Healing Sex Interview with Staci Haines
Is sexual healing possible?
Healing is possible--emotional healing and sexual healing. I always tell survivors, “You're here. You survived. That means you're more powerful than what happened to you.” Victimization is a terrible thing. Surviving it is very hard. But I try to impress upon survivors, “Now that you're an adult, you have the capacity to build the life, and the sex life, you choose.”
In my experience, when survivors use a body-centered approach, the success rate is very high. Those who engage in only intellectual talk therapies tend to have a harder time because their bodies continue to respond in the same ways they did during the abuse. But healing is definitely possible. Survivors can have happy, fulfilling lives, and GREAT sex lives.
2. What is a trigger?
Anything from sexual positions or acts, to smells, or something a lover says can act as a trigger. When one is triggered, the past rushes into the present and the person can't tell the difference between the two.
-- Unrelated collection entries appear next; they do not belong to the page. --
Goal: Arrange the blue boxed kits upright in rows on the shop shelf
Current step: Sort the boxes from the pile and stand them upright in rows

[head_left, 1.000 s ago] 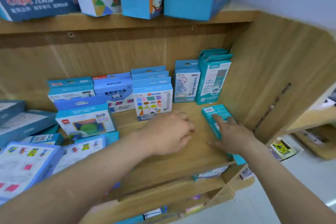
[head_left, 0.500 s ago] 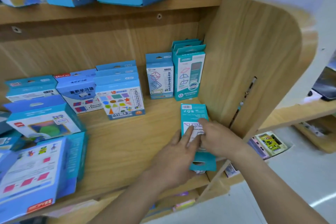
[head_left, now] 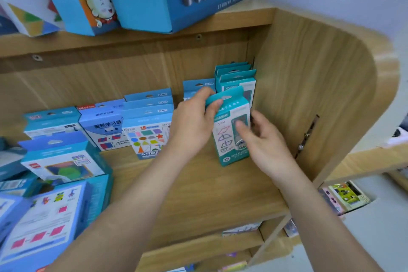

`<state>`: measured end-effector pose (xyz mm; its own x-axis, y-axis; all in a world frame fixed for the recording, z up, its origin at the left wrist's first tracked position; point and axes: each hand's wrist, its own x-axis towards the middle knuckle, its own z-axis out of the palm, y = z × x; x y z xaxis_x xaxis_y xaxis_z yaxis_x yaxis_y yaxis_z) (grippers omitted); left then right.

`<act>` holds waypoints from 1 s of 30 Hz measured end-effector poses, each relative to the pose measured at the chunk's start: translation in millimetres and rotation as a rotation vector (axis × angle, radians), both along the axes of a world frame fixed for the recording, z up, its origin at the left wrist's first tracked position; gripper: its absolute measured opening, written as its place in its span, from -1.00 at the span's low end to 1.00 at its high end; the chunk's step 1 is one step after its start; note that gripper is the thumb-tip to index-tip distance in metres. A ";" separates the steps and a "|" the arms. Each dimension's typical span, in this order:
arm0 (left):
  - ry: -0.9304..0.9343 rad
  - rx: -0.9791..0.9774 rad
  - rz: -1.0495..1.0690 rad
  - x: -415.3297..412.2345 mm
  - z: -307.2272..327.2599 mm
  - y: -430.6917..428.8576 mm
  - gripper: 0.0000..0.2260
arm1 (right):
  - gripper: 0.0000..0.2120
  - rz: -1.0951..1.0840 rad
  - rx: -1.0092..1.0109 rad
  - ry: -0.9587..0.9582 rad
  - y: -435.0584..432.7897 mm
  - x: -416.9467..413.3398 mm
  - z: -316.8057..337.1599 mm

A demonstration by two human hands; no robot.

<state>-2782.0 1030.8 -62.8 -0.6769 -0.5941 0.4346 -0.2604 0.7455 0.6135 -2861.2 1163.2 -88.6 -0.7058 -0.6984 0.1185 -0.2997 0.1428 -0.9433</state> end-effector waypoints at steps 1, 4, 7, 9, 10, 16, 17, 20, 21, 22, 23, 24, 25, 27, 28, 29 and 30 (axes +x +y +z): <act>-0.029 -0.047 0.014 -9.1 1.6 -0.7 -0.84 | -0.72 -0.045 0.009 0.056 -6.6 -2.9 -5.4; -0.062 -0.112 0.046 -31.5 6.5 -1.5 -0.80 | -0.37 -0.183 0.090 0.197 -19.2 -3.8 -18.6; -0.059 -0.108 0.062 -49.1 11.0 -7.4 -0.82 | -0.12 -0.250 0.184 0.339 -23.5 1.9 -23.1; -0.014 -0.131 0.019 -56.9 10.5 -12.0 -0.84 | -0.12 -0.264 0.235 0.494 -25.0 6.1 -20.4; 0.019 -0.139 -0.002 -59.0 10.0 -13.9 -0.84 | -0.15 -0.273 0.250 0.575 -25.8 6.7 -17.8; 0.280 0.147 0.003 -50.1 -12.1 -21.5 -0.76 | -0.26 -0.234 0.358 0.794 -41.4 -13.3 1.4; 0.263 0.207 -0.006 -44.6 -19.1 -17.0 -0.72 | -0.27 -0.212 0.393 0.783 -43.9 -16.4 4.5; 0.047 0.274 -0.074 -31.4 -42.6 -1.5 -0.53 | -0.30 -0.194 0.433 0.760 -48.6 -22.4 13.0; -0.025 0.288 -0.087 -30.9 -48.9 0.8 -0.47 | -0.31 -0.189 0.428 0.761 -49.7 -22.9 15.7; -0.079 0.297 -0.085 -32.7 -52.6 2.7 -0.44 | -0.32 -0.183 0.427 0.763 -50.6 -23.2 18.2; -0.112 0.285 -0.071 -36.3 -55.0 3.7 -0.44 | -0.33 -0.178 0.431 0.761 -51.4 -24.1 19.7; -0.134 0.250 -0.049 -40.5 -56.6 5.5 -0.44 | -0.33 -0.176 0.436 0.755 -52.2 -25.5 21.2; -0.156 0.197 -0.026 -44.5 -57.6 8.1 -0.45 | -0.33 -0.176 0.441 0.747 -53.2 -27.5 22.9; -0.221 0.098 0.029 -48.9 -58.1 14.3 -0.42 | -0.33 -0.173 0.450 0.741 -55.1 -31.7 25.8; -0.259 0.059 0.057 -49.2 -58.7 15.3 -0.40 | -0.34 -0.171 0.451 0.746 -56.0 -33.3 26.6; -0.292 0.022 0.083 -48.7 -59.1 14.5 -0.39 | -0.34 -0.170 0.450 0.753 -56.6 -34.4 27.0; -0.325 -0.012 0.100 -47.8 -59.1 12.5 -0.39 | -0.35 -0.171 0.445 0.759 -56.6 -34.6 27.1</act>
<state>-2829.7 1043.3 -121.9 -0.7195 -0.6608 0.2135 -0.5131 0.7130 0.4779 -2895.7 1106.6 -61.5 -0.6463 -0.6834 0.3394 -0.7614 0.5480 -0.3465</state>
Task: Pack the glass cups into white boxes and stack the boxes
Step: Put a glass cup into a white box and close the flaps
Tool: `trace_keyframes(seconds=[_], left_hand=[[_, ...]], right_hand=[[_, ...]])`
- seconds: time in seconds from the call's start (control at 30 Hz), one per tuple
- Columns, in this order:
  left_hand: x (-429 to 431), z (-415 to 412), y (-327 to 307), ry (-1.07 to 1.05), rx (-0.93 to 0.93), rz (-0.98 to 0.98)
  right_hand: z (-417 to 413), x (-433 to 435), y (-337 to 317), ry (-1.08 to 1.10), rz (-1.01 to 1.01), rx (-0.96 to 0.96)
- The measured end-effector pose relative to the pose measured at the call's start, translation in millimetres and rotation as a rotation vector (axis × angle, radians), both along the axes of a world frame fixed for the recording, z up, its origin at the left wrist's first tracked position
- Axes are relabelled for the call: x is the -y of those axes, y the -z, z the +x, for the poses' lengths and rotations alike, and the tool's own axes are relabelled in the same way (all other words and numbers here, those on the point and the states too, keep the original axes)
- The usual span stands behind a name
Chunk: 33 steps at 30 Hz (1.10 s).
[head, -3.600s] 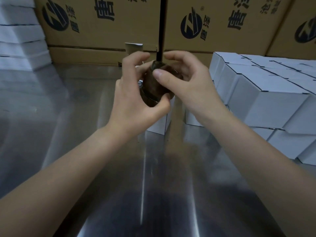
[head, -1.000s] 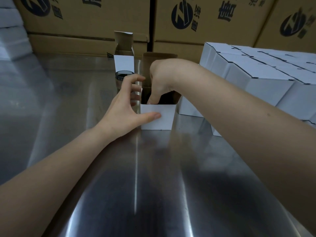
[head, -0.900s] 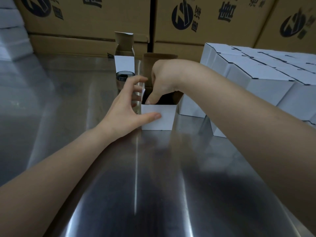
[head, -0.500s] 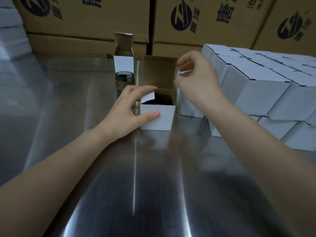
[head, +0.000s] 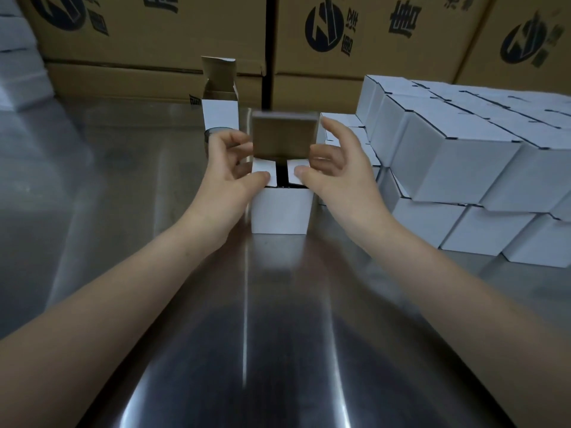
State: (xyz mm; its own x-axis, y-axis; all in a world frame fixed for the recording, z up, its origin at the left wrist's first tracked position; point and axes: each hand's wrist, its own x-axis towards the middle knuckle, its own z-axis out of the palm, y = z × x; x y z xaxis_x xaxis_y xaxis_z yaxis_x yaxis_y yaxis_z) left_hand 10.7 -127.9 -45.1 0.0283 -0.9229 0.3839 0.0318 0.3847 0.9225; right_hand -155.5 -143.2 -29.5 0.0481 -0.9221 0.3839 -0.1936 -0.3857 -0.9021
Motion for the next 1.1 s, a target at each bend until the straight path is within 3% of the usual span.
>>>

For instance, they won't know the difference between their lover and their perpetrator.
3. What’s the connection between desire and shame?
The women I interviewed for my book, The Survivor’s Guide to Sex, whether they were into vanilla sex, S/M, queer or straight sex, they agreed that they felt like something was fundamentally wrong or bad about them sexually. Also, if the sex they like as adults is similar to the type of sex during the abuse, they worried there was a connection. They were scared and ashamed.
4. How can partners and lovers help?
Partners and lovers are often the first to know or notice that the person they love is deeply struggling with something. They may notice the symptoms of sexual abuse or struggle with how these symptoms are impacting their relationship. Because sexual abuse deeply impacts a survivor’s trust, intimacy, and sexuality, often partners are the folks who live most closely with the results of child sexual abuse or adult rape. Survi...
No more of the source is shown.